━━ MATERIAL TO PROCESS
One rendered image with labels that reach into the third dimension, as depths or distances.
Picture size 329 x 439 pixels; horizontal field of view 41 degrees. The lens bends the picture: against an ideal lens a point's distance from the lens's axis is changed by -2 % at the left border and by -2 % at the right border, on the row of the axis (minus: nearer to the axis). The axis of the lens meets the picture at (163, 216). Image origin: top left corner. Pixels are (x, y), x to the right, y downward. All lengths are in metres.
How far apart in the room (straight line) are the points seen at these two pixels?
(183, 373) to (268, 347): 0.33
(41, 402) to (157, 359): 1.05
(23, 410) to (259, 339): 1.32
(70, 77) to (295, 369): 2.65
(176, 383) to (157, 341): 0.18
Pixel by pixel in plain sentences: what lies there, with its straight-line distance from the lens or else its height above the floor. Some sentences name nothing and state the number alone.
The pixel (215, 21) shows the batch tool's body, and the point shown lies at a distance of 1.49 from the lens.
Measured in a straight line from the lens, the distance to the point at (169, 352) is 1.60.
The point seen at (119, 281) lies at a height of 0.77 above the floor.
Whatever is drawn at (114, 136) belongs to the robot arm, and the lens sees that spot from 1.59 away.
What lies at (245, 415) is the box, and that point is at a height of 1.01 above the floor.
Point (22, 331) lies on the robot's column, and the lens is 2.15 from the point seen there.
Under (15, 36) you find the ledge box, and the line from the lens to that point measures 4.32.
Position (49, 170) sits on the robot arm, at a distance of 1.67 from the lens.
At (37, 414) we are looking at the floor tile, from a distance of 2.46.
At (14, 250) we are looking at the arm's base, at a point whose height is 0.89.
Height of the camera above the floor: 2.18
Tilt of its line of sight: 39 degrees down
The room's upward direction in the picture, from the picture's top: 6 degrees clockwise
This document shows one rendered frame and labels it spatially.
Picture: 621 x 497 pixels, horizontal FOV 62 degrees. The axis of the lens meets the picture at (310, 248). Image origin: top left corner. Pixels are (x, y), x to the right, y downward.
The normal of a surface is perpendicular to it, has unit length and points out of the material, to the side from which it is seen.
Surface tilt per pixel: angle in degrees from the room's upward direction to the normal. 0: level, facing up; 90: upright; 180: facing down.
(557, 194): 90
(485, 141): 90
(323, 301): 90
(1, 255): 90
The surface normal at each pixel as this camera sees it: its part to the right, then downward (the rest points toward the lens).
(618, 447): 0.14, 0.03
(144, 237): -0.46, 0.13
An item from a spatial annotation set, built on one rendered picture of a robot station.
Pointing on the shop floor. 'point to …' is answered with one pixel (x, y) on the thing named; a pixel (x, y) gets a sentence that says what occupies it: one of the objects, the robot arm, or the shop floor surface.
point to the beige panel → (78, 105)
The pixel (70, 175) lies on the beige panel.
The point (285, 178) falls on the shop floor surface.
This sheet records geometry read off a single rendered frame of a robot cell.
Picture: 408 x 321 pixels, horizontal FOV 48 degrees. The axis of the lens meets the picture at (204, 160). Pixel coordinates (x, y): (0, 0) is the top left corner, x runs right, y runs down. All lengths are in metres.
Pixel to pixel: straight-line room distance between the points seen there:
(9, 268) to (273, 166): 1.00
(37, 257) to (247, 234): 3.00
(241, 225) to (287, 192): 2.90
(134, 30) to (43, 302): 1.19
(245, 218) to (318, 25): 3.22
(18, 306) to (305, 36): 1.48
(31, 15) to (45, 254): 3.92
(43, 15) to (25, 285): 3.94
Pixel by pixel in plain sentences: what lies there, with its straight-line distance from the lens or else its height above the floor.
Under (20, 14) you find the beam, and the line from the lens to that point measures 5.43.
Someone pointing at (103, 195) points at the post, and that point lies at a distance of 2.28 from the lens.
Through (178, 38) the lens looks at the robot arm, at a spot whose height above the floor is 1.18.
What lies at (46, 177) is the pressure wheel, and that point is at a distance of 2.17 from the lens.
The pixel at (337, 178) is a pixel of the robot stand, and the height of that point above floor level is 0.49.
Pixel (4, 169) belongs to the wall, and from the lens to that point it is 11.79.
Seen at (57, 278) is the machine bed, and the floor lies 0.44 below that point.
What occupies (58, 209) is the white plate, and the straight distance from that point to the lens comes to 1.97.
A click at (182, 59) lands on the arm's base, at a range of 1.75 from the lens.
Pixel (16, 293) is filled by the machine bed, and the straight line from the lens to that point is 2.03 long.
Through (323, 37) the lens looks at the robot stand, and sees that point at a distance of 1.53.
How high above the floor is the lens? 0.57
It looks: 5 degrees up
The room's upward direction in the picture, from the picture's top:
━━━━
Without changing anything, quote the lines from the top of the data to the line that contains "Picture size 329", including that line.

### WRITTEN REPLY
One rendered image with labels that reach into the third dimension, as depths or distances.
Picture size 329 x 439 pixels; horizontal field of view 41 degrees. The lens bends the picture: against an ideal lens a point's distance from the lens's axis is changed by -2 % at the left border and by -2 % at the right border, on the row of the axis (minus: nearer to the axis). The axis of the lens meets the picture at (163, 216). Image origin: top left corner. Pixels are (x, y), x to the right, y downward. All lengths are in metres.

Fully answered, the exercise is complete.